Ya Jisung tau sih kalau Lyra itu sekretarisnya Renjun di kantor, wajar kalau mereka dekat. Tapi di matanya kedua orang itu terlampau dekat, seperti bukan sekedar hubungan bos dan sekretaris. Jujur saja, Jisung mulai mencurigai akan adanya hubungan terselubung di antara bunanya dan si pemilik tunggal perusahaan Huang aka Huang Renjun.
Tapi pikiran Jisung sudah terlampau kalut memikirkan tentang Wonyoung dan Chenle, jadi untuk sementara ini dia ingin mengesampingkan dulu kecurigaannya tersebut dan fokus pada masalahnya sendiri.
"JISUNG!"
Seruan itu agaknya mengagetkan Jisung, membuat si remaja laki-laki dengan baju tidur berwarna hijau tua itu terkesiap dari lamunannya sendiri.
"Buna? Jisung kaget tau!" Delik Jisung saat melihat Lyra berkacak pinggang di ambang pintu kamarnya yang terbuka lebar.
"Buna tuh udah manggilin kamu berulang kali tapi kamunya nggak denger!" Wanita itu masuk lebih dalam, lalu berhenti untuk duduk di ujung ranjang yang sama yang juga ditempati Jisung sejak tadi.
"Kenapa kamu? Ada masalah?"Wanita itu bertanya blak-blakan, sadar kalau sejak tadi Jisung melamun sampai tidak menyahut panggilannya. Lagipula tidak biasanya jam segini Jisung mengurung diri di kamar. Anak itu punya kebiasaan menunggu dirinya pulang kerja di ruang tengah, lalu menyambutnya dengan senyum kepalang lebar. Tapi hari ini tidak begitu, makanya Lyra heran.
"Nggak apa-apa, bun"
"Nggak apa-apa gimana?"
"Ya nggak apa-apa"
"Tapi tadi kamu melamun"
"Emangnya Jisung nggak boleh melamun?"
"Ya boleh aja sih.." Lyra sempat meringis sejenak saat sadar ada luka kecil pada pergelangan kaki bagian belakangnya, pasti karena terlalu lama memakai high heels.
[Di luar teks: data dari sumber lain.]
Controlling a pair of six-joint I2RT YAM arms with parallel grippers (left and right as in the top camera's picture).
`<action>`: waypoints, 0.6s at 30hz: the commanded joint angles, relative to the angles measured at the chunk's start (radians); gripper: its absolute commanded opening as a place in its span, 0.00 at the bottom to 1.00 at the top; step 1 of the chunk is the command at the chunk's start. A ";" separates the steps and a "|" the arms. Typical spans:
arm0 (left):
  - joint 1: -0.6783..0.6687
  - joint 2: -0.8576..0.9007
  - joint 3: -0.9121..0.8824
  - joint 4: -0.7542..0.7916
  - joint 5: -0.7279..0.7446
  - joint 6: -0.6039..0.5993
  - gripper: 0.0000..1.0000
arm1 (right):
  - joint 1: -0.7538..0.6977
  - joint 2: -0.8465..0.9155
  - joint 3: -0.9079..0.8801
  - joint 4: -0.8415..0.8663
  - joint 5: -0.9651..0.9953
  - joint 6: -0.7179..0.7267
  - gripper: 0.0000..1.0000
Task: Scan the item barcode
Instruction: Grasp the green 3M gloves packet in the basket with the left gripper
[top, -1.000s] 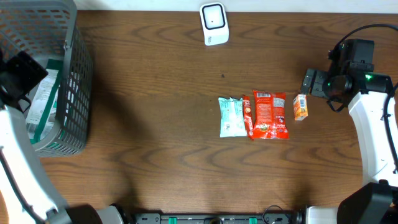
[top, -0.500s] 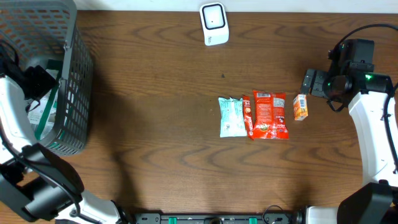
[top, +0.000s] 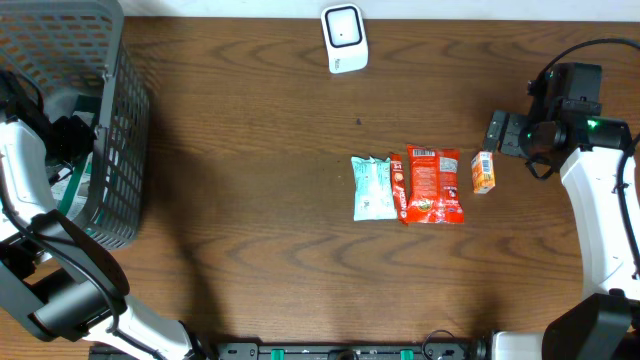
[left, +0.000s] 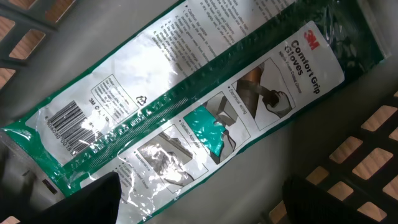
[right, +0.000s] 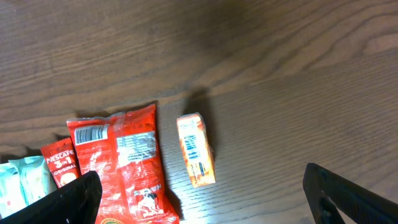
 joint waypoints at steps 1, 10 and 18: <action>0.000 0.010 -0.006 0.004 -0.002 0.018 0.84 | -0.006 -0.003 0.012 -0.001 -0.003 0.014 0.99; -0.001 0.010 -0.017 0.009 -0.002 0.021 0.84 | -0.006 -0.003 0.012 -0.001 -0.003 0.014 0.99; -0.007 0.010 -0.033 0.023 -0.002 0.020 0.84 | -0.006 -0.003 0.012 -0.001 -0.003 0.014 0.99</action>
"Cuma nggak biasanya aja kamu begitu""Kaki buna luka lagi?" Jisung bertanya khawatir sambil matanya tidak lepas memandangi kaki sang buna, sepersekian detik kemudian dia ikutan meringis. Pasti rasanya perih sekali.
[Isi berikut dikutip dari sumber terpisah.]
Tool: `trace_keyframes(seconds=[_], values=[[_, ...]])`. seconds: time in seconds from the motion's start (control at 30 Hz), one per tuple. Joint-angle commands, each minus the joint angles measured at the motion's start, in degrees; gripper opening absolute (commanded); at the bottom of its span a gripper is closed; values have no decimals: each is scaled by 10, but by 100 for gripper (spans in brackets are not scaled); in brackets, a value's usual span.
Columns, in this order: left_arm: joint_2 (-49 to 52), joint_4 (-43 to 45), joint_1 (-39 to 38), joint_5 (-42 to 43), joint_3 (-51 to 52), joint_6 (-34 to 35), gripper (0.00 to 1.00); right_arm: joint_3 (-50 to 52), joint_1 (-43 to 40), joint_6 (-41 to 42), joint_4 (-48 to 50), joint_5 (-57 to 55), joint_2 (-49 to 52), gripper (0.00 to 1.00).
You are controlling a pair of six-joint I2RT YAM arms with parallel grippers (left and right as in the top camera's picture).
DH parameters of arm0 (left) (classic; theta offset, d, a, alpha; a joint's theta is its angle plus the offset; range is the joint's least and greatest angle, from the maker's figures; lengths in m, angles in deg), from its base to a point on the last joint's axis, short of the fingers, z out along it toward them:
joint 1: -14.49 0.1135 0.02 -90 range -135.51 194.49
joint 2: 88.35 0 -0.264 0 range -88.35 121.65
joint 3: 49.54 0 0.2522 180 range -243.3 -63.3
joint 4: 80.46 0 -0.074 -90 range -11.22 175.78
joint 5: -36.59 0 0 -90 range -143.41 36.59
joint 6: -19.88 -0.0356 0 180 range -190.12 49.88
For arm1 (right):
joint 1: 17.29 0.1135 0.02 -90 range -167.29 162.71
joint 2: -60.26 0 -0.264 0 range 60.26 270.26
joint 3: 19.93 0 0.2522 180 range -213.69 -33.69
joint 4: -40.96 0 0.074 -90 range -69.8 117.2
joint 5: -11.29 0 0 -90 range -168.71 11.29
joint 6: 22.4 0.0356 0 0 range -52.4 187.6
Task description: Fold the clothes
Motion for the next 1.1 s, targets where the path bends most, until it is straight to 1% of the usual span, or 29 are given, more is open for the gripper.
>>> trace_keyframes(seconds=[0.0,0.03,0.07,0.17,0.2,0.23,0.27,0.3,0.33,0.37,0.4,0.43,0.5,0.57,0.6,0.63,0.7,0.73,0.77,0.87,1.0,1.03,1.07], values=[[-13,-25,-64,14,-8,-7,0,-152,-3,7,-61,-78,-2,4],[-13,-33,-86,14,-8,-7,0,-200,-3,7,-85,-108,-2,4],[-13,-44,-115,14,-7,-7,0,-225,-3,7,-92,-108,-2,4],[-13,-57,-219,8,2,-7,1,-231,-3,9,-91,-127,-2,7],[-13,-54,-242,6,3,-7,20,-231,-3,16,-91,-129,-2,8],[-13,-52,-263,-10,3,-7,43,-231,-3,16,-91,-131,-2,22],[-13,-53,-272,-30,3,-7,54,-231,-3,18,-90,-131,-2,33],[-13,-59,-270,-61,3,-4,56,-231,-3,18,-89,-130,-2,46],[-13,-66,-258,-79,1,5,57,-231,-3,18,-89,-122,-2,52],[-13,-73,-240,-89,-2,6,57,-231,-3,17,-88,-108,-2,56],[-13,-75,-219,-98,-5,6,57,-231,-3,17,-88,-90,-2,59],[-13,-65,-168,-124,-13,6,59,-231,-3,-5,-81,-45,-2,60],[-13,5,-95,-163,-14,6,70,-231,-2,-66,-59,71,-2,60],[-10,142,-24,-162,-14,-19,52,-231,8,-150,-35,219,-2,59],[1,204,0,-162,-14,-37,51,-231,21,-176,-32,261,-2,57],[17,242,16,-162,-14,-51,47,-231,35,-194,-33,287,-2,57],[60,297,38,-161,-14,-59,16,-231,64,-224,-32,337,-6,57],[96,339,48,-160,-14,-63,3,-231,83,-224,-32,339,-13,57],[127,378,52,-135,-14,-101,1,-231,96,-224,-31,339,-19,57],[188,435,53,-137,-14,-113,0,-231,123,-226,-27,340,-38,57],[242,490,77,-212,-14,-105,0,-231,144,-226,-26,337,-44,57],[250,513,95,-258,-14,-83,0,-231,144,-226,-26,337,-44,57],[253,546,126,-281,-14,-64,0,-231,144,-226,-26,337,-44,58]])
"Hm, sedikit. Tapi nggak apa-apa, udah biasa kok"
"Jisung obatin ya?" Tawarnya sambil refleks berdiri, tapi tangannya sudah lebih dulu ditahan Lyra.
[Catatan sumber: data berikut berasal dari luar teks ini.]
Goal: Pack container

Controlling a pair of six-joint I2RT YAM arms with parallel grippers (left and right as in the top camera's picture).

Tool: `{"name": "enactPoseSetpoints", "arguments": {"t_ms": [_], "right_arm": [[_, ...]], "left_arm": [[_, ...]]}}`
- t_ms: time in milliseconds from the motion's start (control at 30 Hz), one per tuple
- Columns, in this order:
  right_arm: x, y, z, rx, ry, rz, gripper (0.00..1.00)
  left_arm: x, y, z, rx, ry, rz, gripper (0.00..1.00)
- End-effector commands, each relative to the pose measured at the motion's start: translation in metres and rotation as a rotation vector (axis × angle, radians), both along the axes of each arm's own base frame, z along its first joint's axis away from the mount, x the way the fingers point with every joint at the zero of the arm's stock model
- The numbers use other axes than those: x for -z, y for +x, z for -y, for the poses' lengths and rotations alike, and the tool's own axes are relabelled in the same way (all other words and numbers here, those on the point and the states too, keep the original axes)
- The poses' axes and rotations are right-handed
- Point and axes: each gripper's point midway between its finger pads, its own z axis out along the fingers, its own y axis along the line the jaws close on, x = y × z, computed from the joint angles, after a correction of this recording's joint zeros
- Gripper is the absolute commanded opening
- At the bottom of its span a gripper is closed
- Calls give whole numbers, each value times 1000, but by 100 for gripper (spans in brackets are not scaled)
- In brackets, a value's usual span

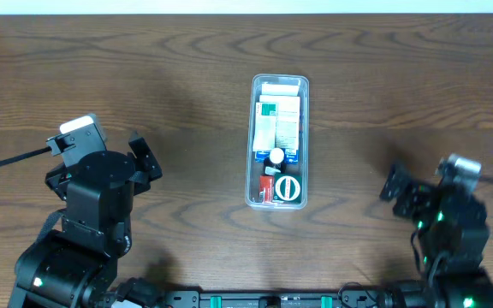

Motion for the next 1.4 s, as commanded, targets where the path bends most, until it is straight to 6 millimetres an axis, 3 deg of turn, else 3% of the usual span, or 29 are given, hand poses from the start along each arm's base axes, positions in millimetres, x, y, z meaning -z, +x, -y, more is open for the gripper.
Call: {"name": "enactPoseSetpoints", "arguments": {"t_ms": [0,367,633,1367], "right_arm": [[15,-11,-8,-84,-45,43,99],[77,-22,-17,-145,-39,58,99],[101,-24,-18,-150,-37,0,99],[102,-24,-18,-151,-36,-3,99]], "left_arm": [[-5,0,-4,-13,12,11,98],[-5,0,-4,-13,12,11,98],[-5,0,-4,-13,12,11,98],[-5,0,-4,-13,12,11,98]]}}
"Nggak usah, kamu duduk aja. Buna bisa obatin sendiri nanti"
"Tapi nanti makin parah loh?"
"Nggak, Jisung. Udah sini duduk lagi"
Remaja enam belas tahun itu menurut. Jisung kembali duduk tapi matanya masih tidak lepas dari kaki bunanya.
"Sakit nggak?"
Mendengar betapa khawatirnya Jisung sekarang, Lyra tidak tahan untuk tidak tersenyum. Dia mengusap punggung tangan Jisung dengan lembut, berniat menenangkan anak itu sekaligus meyakinkan bahwa dirinya baik-baik saja. Lagipula ini hanya luka kecil, tidak terlalu berpengaruh apa-apa.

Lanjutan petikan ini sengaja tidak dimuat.